Ninguno fue tan vehemente, como Mario Negri, que subió solo al escenario solo para presentar al Presidente y para enfatizar el carácter épico que el macrismo le imprime a la votación de 2015 y a la de este domingo. “Acá en Córdoba le dijimos basta al populismo, a la demagogia y a la corrupción en la Argentina”, vociferó. También apuntó contra Cristina Kirchner, a quien no nombró. “Mauricio Macri hoy va a ser la vigésimo primera vez que viene Córdoba. Ella, la que está en Rosario, siempre nos discriminó”, castigó.

Por último, se dirigió a los votantes del gobernador Juan Schiaretti, que comparte parte de su electorado con el Presidente; un detalle que no se le escapa a ningún oficialista. “Acá no se está jugando el destino de una provincia.
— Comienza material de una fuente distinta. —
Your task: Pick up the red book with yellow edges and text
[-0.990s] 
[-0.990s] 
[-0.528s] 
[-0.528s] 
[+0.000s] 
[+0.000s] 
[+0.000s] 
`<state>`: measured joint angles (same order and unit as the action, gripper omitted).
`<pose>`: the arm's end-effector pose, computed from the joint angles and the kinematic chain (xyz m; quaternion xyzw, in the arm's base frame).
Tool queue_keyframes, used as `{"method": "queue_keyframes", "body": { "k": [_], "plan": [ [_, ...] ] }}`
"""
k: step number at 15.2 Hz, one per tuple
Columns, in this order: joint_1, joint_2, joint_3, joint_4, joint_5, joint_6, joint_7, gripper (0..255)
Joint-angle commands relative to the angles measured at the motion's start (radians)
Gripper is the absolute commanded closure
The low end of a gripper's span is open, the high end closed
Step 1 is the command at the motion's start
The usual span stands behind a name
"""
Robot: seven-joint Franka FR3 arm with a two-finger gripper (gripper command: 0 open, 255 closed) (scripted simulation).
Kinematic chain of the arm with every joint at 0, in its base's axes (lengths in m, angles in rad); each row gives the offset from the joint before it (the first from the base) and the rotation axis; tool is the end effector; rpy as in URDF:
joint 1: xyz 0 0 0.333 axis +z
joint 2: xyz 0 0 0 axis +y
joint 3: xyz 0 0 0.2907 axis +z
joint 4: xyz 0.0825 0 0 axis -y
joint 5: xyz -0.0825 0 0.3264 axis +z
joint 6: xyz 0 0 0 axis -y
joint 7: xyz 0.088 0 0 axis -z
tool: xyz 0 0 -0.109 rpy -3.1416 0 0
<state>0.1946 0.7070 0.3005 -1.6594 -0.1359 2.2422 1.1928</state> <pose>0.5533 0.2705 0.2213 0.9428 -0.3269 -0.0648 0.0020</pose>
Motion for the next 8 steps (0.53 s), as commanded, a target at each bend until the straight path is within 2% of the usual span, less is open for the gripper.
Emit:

Acá se juegan los próximos treinta años de los argentinos.

Hay que poner la boleta larga porque no es lo mismo los Fernández que Mauricio Macri presidente”, bramó antes comparar al presidente como un “capitán que no recula”. También tuvo tiempo para criticar a Axel Kicillof.

Los principales dirigentes de Juntos por el cambio plasmaron la postal de unidad que no lograron para las elecciones provinciales. En primera fila, se sentaron el ministro de Defensa Oscar Aguad, el secretario de Turismo Gustavo Santos y hasta los dos candidatos a gobernador de la UCR: Negri y el intendente Ramón Mestre. Ahora minimizan las diferencias.

Los estrategas de la campaña esperan conseguir en la PASO una cifra menor pero cercana al 53 por ciento que consiguieron en la general de 2015; producto de la polarización. Apuestan a que primará la aversión de los cordobeses por los Kirchner.